— EXERCISE BRIEF —
Please output only the lines running from the one that contains "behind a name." through the last line of the data below, exactly as they stand, with no pictures.

— COLLECTED MATERIAL —
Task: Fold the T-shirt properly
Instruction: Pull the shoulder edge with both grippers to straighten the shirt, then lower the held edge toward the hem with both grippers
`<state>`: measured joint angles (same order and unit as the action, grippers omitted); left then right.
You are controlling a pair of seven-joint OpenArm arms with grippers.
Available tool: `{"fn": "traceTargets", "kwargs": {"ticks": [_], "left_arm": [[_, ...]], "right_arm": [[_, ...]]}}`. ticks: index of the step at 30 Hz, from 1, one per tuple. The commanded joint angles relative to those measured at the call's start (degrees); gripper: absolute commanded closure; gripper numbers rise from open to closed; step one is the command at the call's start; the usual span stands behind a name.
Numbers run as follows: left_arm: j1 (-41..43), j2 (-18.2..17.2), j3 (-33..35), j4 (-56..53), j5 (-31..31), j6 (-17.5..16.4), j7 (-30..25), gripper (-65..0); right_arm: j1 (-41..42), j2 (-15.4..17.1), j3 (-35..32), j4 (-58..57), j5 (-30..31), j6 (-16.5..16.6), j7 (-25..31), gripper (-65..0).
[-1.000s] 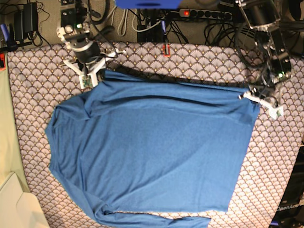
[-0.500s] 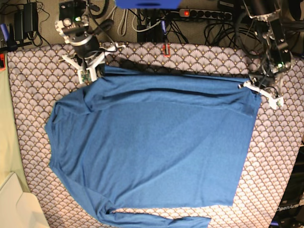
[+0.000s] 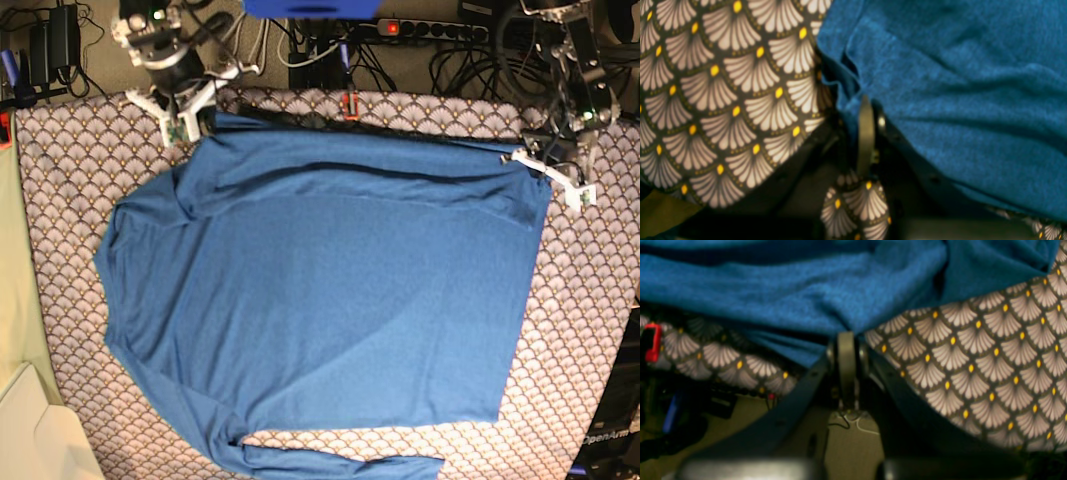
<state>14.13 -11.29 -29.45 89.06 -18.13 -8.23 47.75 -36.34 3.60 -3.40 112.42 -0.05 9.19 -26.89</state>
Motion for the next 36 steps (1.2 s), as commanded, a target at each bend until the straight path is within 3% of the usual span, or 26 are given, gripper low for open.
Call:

— ANSWER TO THE EXERCISE —
Available tool: `{"fn": "traceTargets", "kwargs": {"ticks": [_], "left_arm": [[_, ...]], "right_arm": [[_, ...]]}}`. ticks: index of the step at 30 Hz, from 1, one per tuple. The commanded joint angles relative to those measured at the call's start (degrees); gripper: absolute commanded closure; gripper numbers rise from open to closed; step one is the command at the call's start; the usual span stands behind a name.
Numbers run as follows: left_arm: j1 (-41..43), j2 (-18.2..17.2), j3 (-33..35), j4 (-56..53), j5 (-31..31), j6 (-17.5..16.4), j7 (-30..25), gripper (-65..0); right_arm: j1 (-41..42), j2 (-15.4..17.1), j3 (-35..32), j4 (-58..57), j5 (-30..31), j6 (-16.5..16.6), j7 (-25..31), gripper (-65..0).
[-1.000s] 
[-0.500s] 
[+0.000s] 
<state>14.13 -11.29 -29.45 89.06 -18.13 -8.23 47.75 -36.34 3.60 -3.40 112.42 -0.05 9.19 -26.89</state>
Motion for the next 36 steps (1.2 s), as commanded, a target at each bend until the straight path is within 3% of the usual span, or 26 are given, gripper low for open.
Call:

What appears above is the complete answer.